Bab 20. Garis Keturunan

97 9 2
                                    

Risa percaya Hendrick bukanlah sosok pria seperti yang tergambar dalam bayangan masa lalu Katherine.

...

...

....

Bunda piara, piara akan daku, sehingga aku besarlah...

Suara nyanyian Hendrick saat menyanyikan lagu Bunda Piara terngiang-ngiang di dalam alam bawah sadar Risa.

Gadis itu seketika  bangun dari pingsannya. Gelagapan memandang sekeliling, karena tiba-tiba saja badan mungil Risa sudah berada di atas ranjang perawatannya.

Dua orang perawat terlihat tengah bercakap-cakap di samping ranjang Risa. Salah satu diantara mereka sibuk memainkan ponsel, mengetikkan pesan singkat yang ditujukan pada Dokter yang akan menangani Risa.

Risa dengan kemampuan luar biasanya, yang bisa mendengar inner speech seseorang, langsung menyergah tangan sang Perawat sebelum mengirimkan pesan singkat itu kepada Pak Dokter.

“Saya tidak apa-apa, kak.”

Perawat berhijab maroon itu tersentak kaget saat tangannya disentuh oleh Risa.

“Astaga, kau sudah sadar, huh?” Perawat itu bergegas mengecek kondisi Risa.

Risa hanya terdiam saat kedua Perawat memeriksa denyut jantung dan mengukur tensi darahnya.

Ia justru bertanya-tanya kemana perginya Bang Mul saat Risa mengalami insiden aneh ini.

Yang dicari-cari Risa ternyata sedang menangis di toilet umum karena begitu terpukul saat mengetahui Risa jatuh pingsan lagi di lorong rumah sakit.

“Kenapa lagi sih, neng. Neng Risa kenapa lagi? Huhuhu.” Bang Mul terisak pilu di dudukan toilet  sembari memeluk erat kedua lututnya.

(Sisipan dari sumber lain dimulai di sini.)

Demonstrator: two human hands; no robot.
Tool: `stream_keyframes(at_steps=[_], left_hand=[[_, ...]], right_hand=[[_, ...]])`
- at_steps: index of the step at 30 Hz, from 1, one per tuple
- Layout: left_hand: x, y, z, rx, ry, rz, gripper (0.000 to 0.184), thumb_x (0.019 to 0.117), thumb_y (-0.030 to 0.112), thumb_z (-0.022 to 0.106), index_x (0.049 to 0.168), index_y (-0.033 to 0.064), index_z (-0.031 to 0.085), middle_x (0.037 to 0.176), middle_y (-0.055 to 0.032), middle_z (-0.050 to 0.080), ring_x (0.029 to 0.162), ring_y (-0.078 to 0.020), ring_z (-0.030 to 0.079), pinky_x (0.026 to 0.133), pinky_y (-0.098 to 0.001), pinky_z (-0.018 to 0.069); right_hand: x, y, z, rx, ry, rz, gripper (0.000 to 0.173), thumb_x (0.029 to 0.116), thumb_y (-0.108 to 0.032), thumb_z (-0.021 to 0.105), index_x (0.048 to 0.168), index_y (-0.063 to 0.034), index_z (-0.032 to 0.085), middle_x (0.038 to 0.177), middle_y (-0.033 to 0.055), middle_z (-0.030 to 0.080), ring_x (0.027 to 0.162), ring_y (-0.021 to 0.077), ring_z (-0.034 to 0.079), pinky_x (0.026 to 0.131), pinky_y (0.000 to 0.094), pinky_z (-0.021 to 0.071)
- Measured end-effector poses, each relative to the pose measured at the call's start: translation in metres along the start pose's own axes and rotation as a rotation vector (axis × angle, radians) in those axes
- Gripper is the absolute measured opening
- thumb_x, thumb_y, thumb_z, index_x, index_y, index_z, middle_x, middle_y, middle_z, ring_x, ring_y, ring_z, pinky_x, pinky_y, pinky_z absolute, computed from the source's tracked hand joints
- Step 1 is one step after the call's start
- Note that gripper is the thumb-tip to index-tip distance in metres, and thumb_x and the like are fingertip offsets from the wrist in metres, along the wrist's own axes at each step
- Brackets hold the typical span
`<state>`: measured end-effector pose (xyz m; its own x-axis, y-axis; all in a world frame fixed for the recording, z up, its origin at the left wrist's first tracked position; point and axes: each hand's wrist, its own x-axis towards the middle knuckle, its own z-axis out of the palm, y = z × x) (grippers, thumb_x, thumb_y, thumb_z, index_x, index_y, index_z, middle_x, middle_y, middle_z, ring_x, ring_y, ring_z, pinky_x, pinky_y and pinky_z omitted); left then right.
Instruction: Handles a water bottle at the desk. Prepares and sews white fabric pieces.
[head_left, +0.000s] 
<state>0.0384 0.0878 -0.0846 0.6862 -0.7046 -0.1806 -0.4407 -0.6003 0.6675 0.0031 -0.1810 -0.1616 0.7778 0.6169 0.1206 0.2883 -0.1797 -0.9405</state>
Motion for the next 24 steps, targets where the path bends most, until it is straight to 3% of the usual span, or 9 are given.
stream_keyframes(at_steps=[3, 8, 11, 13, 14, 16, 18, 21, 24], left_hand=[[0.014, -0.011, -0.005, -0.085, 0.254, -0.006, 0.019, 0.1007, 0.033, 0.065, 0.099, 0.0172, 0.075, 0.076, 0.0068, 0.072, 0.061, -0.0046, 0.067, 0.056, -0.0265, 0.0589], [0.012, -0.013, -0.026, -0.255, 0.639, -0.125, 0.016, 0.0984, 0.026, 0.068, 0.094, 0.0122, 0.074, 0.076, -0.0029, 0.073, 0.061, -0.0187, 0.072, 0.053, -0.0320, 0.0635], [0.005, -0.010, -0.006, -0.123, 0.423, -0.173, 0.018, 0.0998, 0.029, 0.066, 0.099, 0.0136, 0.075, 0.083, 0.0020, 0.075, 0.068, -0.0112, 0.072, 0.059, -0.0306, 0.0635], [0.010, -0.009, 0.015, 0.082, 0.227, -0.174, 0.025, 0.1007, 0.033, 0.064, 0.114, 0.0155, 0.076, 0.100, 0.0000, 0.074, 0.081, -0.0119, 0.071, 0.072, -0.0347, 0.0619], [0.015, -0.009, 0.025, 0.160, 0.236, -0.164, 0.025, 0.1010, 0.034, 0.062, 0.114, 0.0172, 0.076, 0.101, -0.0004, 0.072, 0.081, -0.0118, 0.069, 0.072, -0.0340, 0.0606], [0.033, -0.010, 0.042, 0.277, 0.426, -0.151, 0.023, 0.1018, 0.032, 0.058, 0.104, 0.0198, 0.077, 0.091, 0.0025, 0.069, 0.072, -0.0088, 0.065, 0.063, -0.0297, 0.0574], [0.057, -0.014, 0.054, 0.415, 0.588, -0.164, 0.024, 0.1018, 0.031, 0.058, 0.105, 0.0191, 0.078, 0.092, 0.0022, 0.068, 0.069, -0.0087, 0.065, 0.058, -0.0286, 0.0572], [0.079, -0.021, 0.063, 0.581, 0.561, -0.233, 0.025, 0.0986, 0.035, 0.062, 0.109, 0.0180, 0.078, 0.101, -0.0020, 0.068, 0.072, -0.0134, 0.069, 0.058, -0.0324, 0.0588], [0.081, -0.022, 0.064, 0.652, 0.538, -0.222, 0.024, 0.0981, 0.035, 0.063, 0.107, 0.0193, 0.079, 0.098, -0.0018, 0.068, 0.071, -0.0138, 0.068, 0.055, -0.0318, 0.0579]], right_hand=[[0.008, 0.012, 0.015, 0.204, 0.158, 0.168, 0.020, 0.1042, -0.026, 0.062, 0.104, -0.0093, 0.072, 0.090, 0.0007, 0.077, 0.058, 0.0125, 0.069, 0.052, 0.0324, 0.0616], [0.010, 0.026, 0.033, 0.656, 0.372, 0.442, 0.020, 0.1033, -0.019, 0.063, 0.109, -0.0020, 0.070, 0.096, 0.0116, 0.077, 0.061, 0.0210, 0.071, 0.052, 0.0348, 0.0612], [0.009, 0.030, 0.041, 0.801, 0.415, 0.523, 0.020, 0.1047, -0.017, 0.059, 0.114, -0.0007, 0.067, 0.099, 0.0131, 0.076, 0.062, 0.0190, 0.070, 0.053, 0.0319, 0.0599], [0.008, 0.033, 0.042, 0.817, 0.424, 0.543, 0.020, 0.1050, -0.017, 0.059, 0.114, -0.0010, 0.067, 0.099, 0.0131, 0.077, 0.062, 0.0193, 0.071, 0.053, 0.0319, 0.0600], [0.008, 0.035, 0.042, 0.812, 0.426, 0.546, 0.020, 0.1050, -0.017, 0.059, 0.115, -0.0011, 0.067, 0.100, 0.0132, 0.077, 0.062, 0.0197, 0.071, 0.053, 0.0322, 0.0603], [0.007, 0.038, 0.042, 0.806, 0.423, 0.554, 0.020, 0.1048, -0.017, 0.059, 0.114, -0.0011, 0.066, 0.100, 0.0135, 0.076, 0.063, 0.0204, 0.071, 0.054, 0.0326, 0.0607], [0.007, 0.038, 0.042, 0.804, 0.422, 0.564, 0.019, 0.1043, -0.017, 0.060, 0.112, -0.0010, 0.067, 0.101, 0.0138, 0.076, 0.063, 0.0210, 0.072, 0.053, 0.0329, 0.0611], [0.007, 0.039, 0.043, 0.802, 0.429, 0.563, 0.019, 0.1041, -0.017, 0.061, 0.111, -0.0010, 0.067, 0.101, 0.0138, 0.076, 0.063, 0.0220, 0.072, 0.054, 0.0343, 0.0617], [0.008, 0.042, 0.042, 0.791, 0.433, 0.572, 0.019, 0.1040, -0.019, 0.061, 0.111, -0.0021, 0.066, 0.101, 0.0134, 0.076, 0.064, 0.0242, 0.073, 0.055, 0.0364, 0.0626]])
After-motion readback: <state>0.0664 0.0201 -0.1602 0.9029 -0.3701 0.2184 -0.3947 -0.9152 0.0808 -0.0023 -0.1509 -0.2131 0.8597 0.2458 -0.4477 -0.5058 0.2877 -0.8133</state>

“Maafin Bang Mul ya, neng. Gara-gara Abang, Risa jadi sakit begini. Harusnya Abang nggak usah kasih tahu kerjaan ini sama neng Risa. Harusnya Abang biarin aja neng Risa live Tik-Tok bacain khodam followers disana. Dari pada kerja di PSSI gini, gajinya sih emang gede, tapi resikonya juga nggak kalah gede buat orang kek neng Risa.”

Tanpa Bang Mul tahu, sesosok hantu berpakaian gaun kerajaan tengah memperhatikan  ulah Bang Mul di dalam bilik toilet.

“Abang A... Abang nggak bisa maafin diri Abang sendiri kalau neng Risa kenapa-kenapa. Neng Risa hidupnya sudah sengsara, apa-apa sendiri. Sakit di tanggung sendiri. Nggak punya sanak saudara. Cuma sebatang kara di dunia ini. Abang nggak akan sanggup kalau kehilangan neng Risa secepat ini.”

Katherine yang tidak paham dengan maksud ucapan Bang Mul, hanya tertunduk lesu di atas dinding penyekat bilik toilet.

“Neng, kalau eneng kenapa-kenapa Bang Mul harus bilang apa dengan Hendrick, neng?  Abang bingung ngejelasinnya bagaimana, Hendrick pasti marah besar sama Bang Mul. Dia pasti bakal balas dendam dengan abang. Abang harus gimana, neng? Bang Mul takut, ihhh.”

Hendrick lagi, pria yang selalu bersama Risa ini tengah menyebut-nyebut tentang Hendrick dalam ucapannya.

Seketika Katherine mengangkat dagunya menatap ke arah Bang Mul. Ia sungguh penasaran dengan hubungan Risa, pria setengah wanita dan Hendrick dalam kehidupan mereka sehari-hari?

Dan, ia juga cukup shock mengetahui jiwa Hendrick masih belum berpulang ke tempat yang semestinya, seperti jiwa Katherine.

Mungkin karena mereka berdua memang ditakdirkan berjodoh, atau bisa jadi karena diantara mereka masih ada yang perlu diselesaikan terlebih dahulu, sehingga Semesta masih belum memperkenankan  jiwa-jiwa yang tersesat itu untuk kembali pulang ke tempat persinggahan selanjutnya.